The Romanesque abbey-church was built in the 13th century by Benedictine monks of the Order of Chalais. It became the parish church when the village was built. It is a perfect example of Chalaisien architecture, which is very similar to primitive Cistercian architecture. The clock tower was added in the 19th century. The religious architecture is supplemented by several chapels and oratories, both in the village and surrounding countryside.

The monastic buildings have been well preserved. Their restoration, begun in 1970, is ongoing. They house the Heritage Museum "Le Vieux Valbonne", which houses numerous everyday objects representing the rural life of the village.
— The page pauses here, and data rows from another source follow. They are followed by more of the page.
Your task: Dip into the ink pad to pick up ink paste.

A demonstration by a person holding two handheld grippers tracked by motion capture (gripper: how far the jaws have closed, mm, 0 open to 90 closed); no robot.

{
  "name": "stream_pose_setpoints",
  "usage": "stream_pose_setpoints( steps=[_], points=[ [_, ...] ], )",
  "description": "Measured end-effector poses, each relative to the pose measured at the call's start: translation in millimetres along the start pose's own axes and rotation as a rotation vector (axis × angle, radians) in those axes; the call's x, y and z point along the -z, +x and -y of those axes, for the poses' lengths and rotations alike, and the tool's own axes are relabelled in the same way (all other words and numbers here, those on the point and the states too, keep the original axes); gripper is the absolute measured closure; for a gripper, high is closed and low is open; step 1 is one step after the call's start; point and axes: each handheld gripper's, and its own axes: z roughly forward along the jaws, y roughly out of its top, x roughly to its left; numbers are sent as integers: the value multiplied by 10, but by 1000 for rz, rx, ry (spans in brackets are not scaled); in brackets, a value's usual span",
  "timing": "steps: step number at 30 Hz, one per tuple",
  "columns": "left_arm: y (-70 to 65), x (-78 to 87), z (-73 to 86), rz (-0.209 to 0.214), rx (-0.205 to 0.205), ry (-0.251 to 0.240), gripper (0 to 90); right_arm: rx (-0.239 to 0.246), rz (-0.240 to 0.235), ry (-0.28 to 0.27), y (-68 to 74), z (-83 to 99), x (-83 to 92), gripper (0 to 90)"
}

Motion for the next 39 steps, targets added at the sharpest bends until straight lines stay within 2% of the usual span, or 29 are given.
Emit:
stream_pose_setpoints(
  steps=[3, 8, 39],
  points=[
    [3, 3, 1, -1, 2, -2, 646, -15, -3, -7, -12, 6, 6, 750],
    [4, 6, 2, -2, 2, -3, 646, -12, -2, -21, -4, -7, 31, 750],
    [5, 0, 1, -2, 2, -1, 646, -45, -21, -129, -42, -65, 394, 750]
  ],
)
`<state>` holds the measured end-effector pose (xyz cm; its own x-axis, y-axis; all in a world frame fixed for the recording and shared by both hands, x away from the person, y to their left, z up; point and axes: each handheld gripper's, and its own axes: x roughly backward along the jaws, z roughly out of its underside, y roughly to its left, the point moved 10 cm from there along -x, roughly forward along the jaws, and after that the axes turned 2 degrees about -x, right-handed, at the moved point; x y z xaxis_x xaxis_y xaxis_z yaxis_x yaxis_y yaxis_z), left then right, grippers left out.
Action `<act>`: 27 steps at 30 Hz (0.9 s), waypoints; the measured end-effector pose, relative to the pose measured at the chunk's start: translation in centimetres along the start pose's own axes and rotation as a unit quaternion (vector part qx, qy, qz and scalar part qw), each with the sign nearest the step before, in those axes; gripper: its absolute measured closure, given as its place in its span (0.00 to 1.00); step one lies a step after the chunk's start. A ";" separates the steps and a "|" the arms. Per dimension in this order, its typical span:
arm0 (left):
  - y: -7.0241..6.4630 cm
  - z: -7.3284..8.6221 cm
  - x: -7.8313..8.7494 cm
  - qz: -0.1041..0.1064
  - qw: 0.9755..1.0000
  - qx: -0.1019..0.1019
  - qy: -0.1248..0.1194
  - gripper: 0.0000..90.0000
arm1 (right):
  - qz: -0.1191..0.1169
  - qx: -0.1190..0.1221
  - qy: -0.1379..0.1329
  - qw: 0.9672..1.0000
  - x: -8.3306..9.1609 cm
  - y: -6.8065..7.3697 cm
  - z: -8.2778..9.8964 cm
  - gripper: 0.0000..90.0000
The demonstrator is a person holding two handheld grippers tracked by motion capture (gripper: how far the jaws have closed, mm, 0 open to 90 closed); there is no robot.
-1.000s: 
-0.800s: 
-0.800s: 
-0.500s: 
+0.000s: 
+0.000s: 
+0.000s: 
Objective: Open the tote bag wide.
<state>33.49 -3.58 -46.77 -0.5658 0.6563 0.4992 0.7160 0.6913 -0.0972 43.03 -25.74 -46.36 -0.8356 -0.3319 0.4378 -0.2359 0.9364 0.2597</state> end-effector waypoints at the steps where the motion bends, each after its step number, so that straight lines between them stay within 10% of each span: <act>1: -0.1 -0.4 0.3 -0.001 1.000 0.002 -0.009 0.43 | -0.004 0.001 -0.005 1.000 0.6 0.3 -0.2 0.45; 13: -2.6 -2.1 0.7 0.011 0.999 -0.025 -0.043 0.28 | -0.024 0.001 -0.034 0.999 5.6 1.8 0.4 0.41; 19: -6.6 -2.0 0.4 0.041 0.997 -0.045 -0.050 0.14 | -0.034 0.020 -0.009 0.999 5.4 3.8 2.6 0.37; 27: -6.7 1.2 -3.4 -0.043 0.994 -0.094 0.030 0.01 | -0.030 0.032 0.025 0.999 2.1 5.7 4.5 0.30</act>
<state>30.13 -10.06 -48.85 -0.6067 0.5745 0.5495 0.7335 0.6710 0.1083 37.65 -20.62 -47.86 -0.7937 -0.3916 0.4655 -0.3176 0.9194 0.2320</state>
Exhibitions and presentations bring to life the history of the village and monastic order of Chalais.

==Education==
Schools in the commune:

- Preschools (Écoles maternelles): Daudet, Garbejaïre, Île Verte, Sartoux
- Elementary schools: Campouns, Garbejaïre, Île Verte, Sartoux
- Junior high schools: Collège Niki de Saint Phalle, Collège de l’Éganaude
- Senior high school/sixth-form college: Lycée Simone Veil
- Centre International de Valbonne

The École Complémentaire Japonaise de la Côte d'Azur (コートダジュール補習授業校 Kōtodajūru Hoshū Jugyō Kō), a part-time Japanese supplementary school, is held in the Groupe Scolaire Garbejaïre Centre Internationale de Valbonne (CIV) in Valbonne.

== Notable people ==
- Joseph Bermond, influential Mayor of Valbonne.
- Pierre Paul Laffitte, scientist, politician and founding father of Sophia Antipolis.